- What the exercise asks -
Of the entries below, restate word for word only the section that runs from the line with "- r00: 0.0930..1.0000" to the line with "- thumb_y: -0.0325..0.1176", counting both ends.
·····
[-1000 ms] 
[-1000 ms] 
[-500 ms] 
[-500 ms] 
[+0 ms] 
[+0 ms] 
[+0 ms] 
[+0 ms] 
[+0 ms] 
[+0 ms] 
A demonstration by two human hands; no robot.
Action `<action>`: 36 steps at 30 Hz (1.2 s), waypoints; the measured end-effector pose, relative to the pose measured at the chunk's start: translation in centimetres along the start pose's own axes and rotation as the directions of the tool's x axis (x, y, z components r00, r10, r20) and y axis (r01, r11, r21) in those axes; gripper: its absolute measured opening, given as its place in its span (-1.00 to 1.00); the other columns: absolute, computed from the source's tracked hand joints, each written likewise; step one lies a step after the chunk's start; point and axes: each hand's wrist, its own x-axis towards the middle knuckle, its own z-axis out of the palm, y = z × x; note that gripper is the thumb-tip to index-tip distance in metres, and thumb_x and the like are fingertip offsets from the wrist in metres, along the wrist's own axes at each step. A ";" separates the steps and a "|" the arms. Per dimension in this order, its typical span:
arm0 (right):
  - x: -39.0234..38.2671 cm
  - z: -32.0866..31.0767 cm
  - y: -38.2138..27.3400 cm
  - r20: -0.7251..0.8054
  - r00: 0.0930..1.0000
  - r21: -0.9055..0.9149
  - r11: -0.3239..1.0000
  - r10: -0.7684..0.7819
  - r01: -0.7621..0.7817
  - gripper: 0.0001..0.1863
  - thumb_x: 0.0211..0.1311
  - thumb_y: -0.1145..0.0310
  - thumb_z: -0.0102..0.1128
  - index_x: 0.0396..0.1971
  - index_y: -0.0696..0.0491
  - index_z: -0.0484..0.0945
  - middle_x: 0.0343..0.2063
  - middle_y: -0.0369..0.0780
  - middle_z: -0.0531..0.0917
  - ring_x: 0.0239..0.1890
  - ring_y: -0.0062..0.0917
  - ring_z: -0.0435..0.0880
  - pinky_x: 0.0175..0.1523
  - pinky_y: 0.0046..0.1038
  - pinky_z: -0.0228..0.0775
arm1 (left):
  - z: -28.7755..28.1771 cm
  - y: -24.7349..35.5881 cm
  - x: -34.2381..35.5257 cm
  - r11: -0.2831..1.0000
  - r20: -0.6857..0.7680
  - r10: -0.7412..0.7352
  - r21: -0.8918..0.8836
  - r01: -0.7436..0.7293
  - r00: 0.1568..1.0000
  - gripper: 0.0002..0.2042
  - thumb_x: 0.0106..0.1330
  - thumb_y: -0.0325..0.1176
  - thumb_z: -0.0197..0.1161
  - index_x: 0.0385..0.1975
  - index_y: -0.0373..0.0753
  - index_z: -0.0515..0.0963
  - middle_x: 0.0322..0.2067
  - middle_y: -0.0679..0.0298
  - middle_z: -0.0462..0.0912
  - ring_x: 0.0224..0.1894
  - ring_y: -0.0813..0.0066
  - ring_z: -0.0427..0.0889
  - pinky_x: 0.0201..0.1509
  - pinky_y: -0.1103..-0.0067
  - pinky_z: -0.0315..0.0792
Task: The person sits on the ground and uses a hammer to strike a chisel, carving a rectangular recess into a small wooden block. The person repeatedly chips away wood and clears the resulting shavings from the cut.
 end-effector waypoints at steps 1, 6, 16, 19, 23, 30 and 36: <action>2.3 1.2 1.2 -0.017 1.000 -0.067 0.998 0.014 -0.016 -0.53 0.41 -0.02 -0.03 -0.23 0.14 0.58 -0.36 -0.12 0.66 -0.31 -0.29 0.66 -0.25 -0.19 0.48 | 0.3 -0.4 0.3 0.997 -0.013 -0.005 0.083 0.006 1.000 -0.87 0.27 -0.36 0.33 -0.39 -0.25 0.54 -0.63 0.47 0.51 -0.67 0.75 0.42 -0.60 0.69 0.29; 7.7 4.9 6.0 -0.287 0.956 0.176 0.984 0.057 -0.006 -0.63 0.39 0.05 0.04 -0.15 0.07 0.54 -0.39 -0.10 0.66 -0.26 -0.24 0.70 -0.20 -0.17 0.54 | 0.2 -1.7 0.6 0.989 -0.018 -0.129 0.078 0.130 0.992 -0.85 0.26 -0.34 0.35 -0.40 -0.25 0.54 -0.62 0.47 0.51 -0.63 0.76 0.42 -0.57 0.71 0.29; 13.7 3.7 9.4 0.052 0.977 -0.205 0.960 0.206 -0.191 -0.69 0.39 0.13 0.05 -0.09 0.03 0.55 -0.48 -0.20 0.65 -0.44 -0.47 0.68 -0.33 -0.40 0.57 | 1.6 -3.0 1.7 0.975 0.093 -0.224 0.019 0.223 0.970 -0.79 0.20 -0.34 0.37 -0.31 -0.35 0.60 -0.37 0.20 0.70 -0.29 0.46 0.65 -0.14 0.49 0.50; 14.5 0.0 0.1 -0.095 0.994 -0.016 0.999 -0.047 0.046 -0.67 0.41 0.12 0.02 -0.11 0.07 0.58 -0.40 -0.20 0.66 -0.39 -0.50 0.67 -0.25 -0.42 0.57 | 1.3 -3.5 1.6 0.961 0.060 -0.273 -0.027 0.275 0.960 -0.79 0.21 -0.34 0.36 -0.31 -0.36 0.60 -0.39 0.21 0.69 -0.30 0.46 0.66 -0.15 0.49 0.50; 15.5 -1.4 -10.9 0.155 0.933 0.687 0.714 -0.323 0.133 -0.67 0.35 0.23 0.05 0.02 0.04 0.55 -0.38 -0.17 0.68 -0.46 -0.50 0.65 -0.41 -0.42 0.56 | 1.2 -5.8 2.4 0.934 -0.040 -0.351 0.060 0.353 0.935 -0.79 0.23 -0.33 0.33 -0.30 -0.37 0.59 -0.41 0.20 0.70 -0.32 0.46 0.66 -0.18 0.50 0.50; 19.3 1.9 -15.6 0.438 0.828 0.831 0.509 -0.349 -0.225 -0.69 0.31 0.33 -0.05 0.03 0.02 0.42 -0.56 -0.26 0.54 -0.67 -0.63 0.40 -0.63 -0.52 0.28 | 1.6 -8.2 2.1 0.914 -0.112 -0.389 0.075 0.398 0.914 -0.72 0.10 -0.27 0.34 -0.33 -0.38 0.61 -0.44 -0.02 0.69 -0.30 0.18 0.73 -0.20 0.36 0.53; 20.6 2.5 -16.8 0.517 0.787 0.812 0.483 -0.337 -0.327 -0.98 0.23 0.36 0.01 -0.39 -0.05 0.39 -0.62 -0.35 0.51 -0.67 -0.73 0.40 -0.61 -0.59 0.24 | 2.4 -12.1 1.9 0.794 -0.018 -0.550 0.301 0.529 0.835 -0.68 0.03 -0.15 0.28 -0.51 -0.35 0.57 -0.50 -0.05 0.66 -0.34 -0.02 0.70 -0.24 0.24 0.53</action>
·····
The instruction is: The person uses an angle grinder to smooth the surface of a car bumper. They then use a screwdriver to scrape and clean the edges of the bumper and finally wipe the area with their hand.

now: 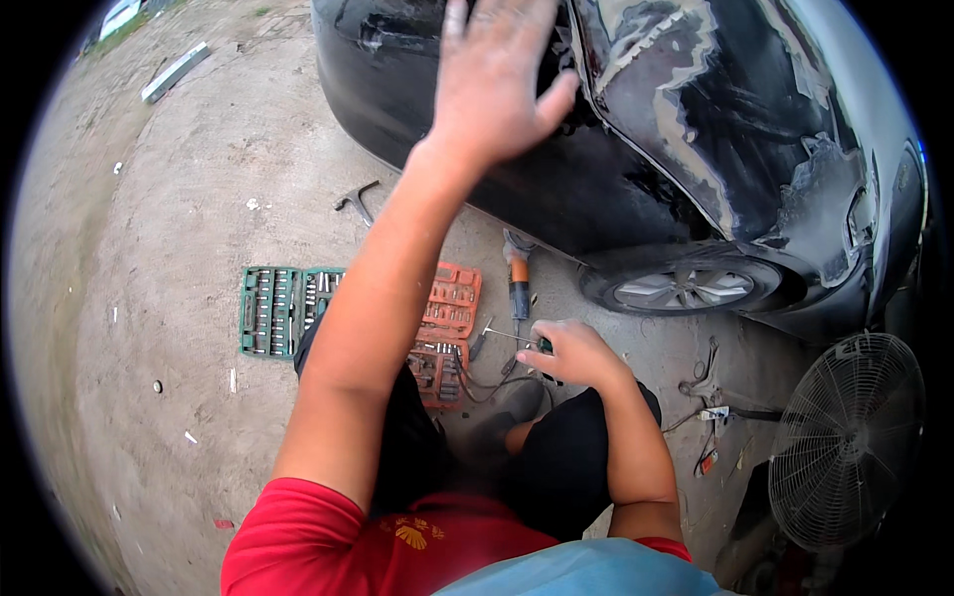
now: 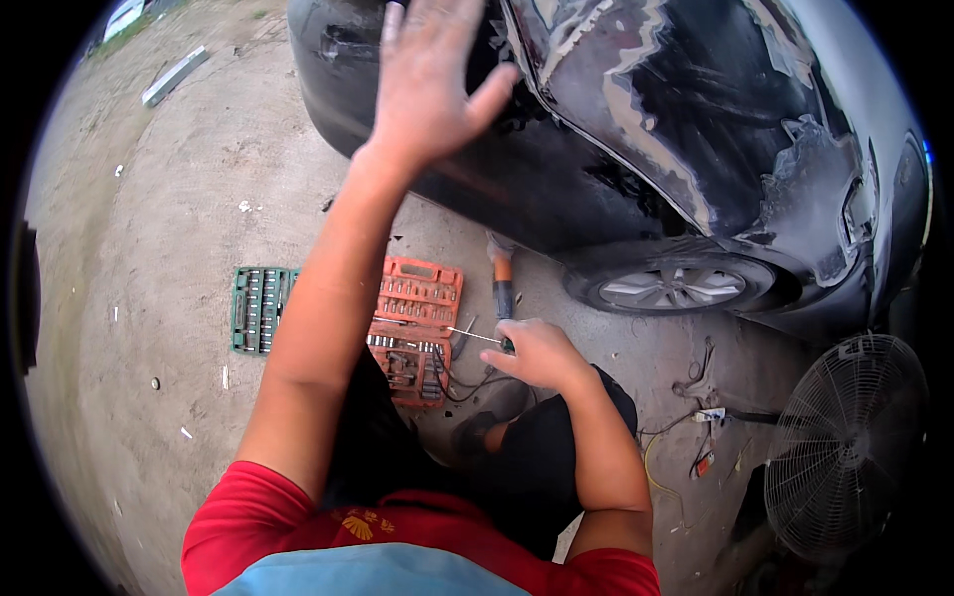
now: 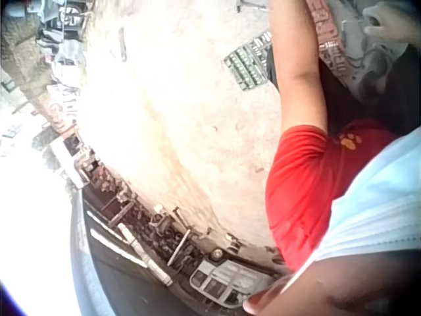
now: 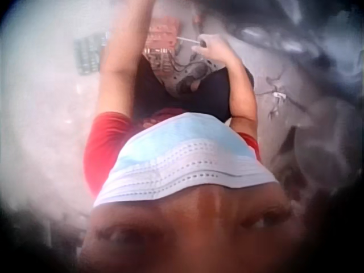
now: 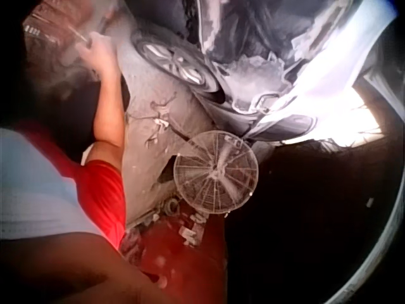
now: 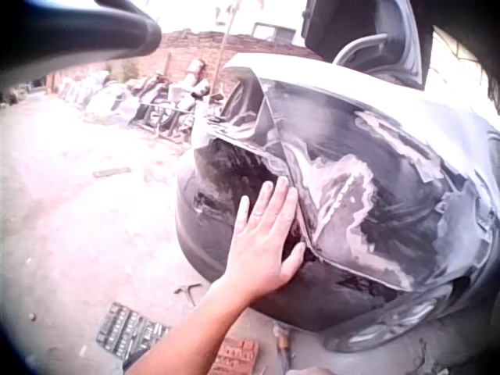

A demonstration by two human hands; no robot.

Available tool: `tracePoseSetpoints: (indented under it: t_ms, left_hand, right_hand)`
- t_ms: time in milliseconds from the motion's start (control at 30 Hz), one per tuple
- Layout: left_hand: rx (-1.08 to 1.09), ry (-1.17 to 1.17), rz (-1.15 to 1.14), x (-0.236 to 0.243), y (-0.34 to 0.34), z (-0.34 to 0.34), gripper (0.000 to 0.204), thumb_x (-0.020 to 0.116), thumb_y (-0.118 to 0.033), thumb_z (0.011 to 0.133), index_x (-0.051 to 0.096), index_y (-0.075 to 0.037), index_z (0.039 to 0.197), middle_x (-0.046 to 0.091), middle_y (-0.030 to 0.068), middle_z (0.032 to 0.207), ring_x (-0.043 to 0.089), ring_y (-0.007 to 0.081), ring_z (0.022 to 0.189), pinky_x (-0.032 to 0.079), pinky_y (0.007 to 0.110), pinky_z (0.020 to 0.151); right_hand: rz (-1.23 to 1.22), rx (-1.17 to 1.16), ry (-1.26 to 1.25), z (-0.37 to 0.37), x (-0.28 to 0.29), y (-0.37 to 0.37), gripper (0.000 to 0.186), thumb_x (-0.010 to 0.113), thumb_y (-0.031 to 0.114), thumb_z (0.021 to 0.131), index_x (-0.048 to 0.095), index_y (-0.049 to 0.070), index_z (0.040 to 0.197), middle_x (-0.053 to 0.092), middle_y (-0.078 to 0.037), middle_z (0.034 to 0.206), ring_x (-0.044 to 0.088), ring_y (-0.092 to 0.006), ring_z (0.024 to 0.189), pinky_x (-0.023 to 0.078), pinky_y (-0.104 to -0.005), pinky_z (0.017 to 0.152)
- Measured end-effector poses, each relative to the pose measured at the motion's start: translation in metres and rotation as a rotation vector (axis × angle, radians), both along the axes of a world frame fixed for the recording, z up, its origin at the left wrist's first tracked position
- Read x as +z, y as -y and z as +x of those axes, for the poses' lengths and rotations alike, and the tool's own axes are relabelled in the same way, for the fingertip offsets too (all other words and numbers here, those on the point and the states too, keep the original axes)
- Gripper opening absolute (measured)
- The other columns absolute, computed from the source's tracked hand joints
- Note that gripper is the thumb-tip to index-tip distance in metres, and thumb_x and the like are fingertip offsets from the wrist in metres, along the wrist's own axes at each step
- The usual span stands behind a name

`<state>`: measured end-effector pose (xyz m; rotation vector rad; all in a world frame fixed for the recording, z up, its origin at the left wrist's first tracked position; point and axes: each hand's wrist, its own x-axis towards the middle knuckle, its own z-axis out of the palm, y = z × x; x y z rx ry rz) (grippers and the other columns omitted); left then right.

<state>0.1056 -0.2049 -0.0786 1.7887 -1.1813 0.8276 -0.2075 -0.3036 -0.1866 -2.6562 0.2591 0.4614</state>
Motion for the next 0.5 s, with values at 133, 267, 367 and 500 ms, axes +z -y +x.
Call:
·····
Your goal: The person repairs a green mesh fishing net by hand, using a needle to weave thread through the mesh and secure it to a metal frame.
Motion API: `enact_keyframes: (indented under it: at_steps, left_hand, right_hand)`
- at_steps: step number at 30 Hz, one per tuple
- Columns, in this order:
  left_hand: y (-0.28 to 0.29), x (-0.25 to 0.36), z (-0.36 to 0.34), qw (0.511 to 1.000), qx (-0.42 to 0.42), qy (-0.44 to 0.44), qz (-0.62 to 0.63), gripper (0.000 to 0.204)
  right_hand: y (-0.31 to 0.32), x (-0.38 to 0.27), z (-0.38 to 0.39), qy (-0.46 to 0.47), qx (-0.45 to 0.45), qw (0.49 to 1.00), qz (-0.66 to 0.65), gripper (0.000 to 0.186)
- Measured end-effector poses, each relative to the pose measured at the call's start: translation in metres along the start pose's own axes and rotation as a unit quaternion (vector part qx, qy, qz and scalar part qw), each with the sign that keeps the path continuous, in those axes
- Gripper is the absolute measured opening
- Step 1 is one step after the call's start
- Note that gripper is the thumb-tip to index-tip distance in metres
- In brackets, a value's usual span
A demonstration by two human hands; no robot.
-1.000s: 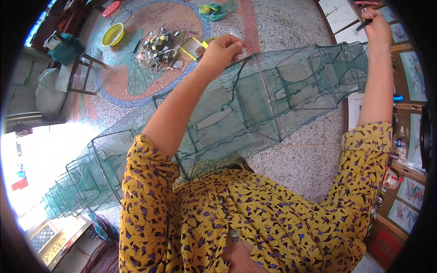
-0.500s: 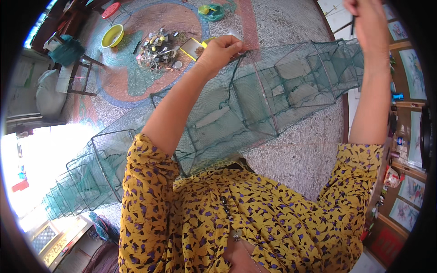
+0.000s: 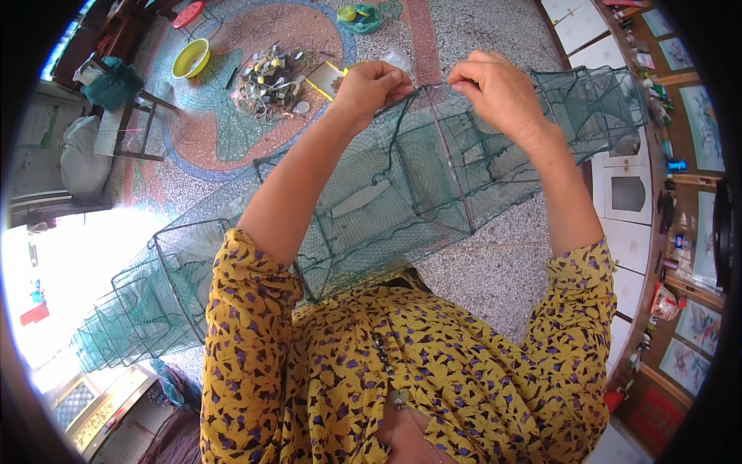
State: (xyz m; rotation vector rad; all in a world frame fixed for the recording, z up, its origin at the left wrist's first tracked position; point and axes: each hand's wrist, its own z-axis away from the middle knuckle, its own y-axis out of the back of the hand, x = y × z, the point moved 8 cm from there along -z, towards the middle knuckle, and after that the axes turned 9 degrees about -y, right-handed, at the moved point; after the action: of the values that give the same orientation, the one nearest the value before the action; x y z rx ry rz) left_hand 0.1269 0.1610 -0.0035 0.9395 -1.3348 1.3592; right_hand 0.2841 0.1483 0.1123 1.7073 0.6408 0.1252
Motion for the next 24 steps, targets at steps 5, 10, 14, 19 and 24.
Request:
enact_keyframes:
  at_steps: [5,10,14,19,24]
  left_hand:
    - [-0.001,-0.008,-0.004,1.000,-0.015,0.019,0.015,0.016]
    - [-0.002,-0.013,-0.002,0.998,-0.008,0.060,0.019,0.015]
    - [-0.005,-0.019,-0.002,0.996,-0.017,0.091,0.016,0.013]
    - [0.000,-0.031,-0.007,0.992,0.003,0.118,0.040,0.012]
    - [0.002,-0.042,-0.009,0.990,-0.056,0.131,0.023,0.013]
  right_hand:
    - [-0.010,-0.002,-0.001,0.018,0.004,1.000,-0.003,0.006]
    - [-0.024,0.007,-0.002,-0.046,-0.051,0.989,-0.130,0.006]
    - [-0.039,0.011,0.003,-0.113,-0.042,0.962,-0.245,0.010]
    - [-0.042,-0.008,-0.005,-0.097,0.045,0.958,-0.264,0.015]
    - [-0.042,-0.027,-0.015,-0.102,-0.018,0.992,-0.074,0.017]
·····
- Result of this exercise -
  - r00: 0.0930..1.0000
  - r21: -0.9055..0.9149
  - r11: -0.3239..1.0000
  - r10: -0.7684..0.7819
  - r01: -0.7621..0.7817
  - gripper: 0.0001..0.1863
  - thumb_x: 0.0211..0.1311
  - thumb_y: -0.1145..0.0310
  - thumb_z: -0.0102..0.1128
  - index_x: 0.0396..0.1971
  - index_y: -0.0696..0.0491
  - index_z: -0.0484..0.0945
  - middle_x: 0.0343..0.2063
  - middle_y: -0.0369..0.0780
  - middle_z: -0.0531..0.0917
  - ring_x: 0.0239..0.1890
  - ring_y: -0.0062..0.0917
  - ring_z: -0.0435..0.0880
  - pinky_x: 0.0175..0.1523
  - pinky_y: 0.0046..0.1038
  - pinky_z: -0.0228..0.0775
arm1 (left):
  - z: -28.7755..28.1771 cm
  - y: -24.7349..35.5881 cm
  - x: -34.2381..35.5257 cm
  - r11: -0.2831..1.0000
  - r20: -0.6857..0.7680
  - r10: -0.7412..0.7352
  - r21: -0.8918..0.8836
  - r01: -0.7436..0.7293
  - r00: 0.1568..1.0000
  - gripper: 0.0002..0.2042
  - thumb_x: 0.0106..0.1330
  - thumb_y: -0.0325..0.1176

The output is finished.